3. All TPH metadata fields (st, ext st, ph) fit within 32 bits. We can
   wrap them into a union with atomic_t, then use atomic read/write
   instead of memory_lock plus smp_load_acquire/smp_store_release. This
   makes lockless access cleaner and avoids ordering maintenance.

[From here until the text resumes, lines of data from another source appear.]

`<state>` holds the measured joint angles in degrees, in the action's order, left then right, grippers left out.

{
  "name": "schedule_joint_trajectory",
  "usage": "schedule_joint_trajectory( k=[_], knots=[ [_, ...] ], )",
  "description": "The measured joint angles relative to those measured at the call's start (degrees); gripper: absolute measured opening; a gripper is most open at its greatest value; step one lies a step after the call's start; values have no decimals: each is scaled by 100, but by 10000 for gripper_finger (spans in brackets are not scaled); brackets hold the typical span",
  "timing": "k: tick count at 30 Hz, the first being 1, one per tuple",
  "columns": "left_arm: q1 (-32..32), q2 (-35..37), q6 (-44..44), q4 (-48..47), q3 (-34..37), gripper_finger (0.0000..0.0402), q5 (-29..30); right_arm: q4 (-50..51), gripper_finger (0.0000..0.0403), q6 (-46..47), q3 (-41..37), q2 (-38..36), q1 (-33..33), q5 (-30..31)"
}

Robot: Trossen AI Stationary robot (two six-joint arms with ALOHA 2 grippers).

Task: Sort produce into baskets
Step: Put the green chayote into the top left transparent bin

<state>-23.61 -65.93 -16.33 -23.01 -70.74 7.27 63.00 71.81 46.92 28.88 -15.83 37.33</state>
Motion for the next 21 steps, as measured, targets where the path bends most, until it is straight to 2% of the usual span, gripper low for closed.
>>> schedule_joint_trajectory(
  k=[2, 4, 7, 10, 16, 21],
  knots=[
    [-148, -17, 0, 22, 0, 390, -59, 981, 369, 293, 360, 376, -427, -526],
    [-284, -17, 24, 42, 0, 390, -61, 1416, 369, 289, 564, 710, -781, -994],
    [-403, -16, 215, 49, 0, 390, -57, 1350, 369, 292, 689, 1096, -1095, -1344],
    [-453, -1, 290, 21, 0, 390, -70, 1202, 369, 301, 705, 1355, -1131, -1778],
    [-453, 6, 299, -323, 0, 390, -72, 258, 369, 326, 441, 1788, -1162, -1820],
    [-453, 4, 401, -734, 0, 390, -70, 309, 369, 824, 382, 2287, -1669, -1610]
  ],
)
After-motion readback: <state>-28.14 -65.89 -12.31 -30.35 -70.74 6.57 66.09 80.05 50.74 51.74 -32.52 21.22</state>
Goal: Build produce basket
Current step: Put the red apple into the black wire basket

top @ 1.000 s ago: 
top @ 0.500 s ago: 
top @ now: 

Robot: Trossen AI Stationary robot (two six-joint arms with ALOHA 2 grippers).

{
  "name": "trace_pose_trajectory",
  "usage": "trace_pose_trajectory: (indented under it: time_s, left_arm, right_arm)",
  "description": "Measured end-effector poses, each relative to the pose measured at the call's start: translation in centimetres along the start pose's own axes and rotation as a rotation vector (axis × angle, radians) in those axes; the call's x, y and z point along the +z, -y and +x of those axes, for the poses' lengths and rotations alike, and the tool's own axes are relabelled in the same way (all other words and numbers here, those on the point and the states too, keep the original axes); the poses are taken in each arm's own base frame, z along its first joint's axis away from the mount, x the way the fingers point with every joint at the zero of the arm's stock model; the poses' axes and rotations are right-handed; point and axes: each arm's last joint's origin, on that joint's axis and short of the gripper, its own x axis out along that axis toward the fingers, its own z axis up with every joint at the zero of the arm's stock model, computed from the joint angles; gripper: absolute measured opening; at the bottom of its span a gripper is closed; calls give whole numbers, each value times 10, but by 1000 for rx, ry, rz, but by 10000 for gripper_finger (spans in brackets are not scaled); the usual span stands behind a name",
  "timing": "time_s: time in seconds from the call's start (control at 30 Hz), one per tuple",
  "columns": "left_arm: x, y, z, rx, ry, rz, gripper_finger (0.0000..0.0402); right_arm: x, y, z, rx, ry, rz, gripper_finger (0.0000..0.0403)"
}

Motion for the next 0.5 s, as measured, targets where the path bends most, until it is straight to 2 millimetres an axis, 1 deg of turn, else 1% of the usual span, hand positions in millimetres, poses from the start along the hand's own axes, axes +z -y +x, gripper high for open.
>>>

For details, see the text.

On 5/13/2026 2:47 AM, Zhiping Zhang wrote:
> Add a dma-buf callback that returns raw TPH metadata from the exporter
> so peer devices can reuse the steering tag and processing hint
> associated with a VFIO-exported buffer. Add a new
> VFIO_DEVICE_FEATURE_DMA_BUF_TPH ioctl that takes the fd from
> VFIO_DEVICE_FEATURE_DMA_BUF along with the TPH values, validates the fd
> is a vfio-exported dma-buf belonging to this device, and stores the TPH
> metadata under memory_lock. The existing VFIO_DEVICE_FEATURE_DMA_BUF
> uAPI is unchanged.
> 
> 8-bit ST and 16-bit Extended ST are distinct namespaces in the PCIe TPH
> ST table (firmware reports them as separate fields with separate
> validity bits in the ACPI _DSM ST table), so the uAPI carries both
> values along with a flags field that indicates which value(s) are
> valid for this device. The exporter selects the value that matches the
> importer's requested width and returns -EOPNOTSUPP if that width is
> not present, instead of substituting a value across namespaces.
> 
> Publish the TPH fields under memory_lock and gate readers on a
> release/acquire on the flags field; this lets get_tph() run lockless
> and avoids inverting the memory_lock -> dma_resv_lock ordering set up
> by vfio_pci_dma_buf_move(). Convert the @revoked bitfield to a plain bool
> so concurrent updates of @revoked (under dma_resv_lock) and the new TPH
> fields (under memory_lock) cannot race on a shared bitfield byte.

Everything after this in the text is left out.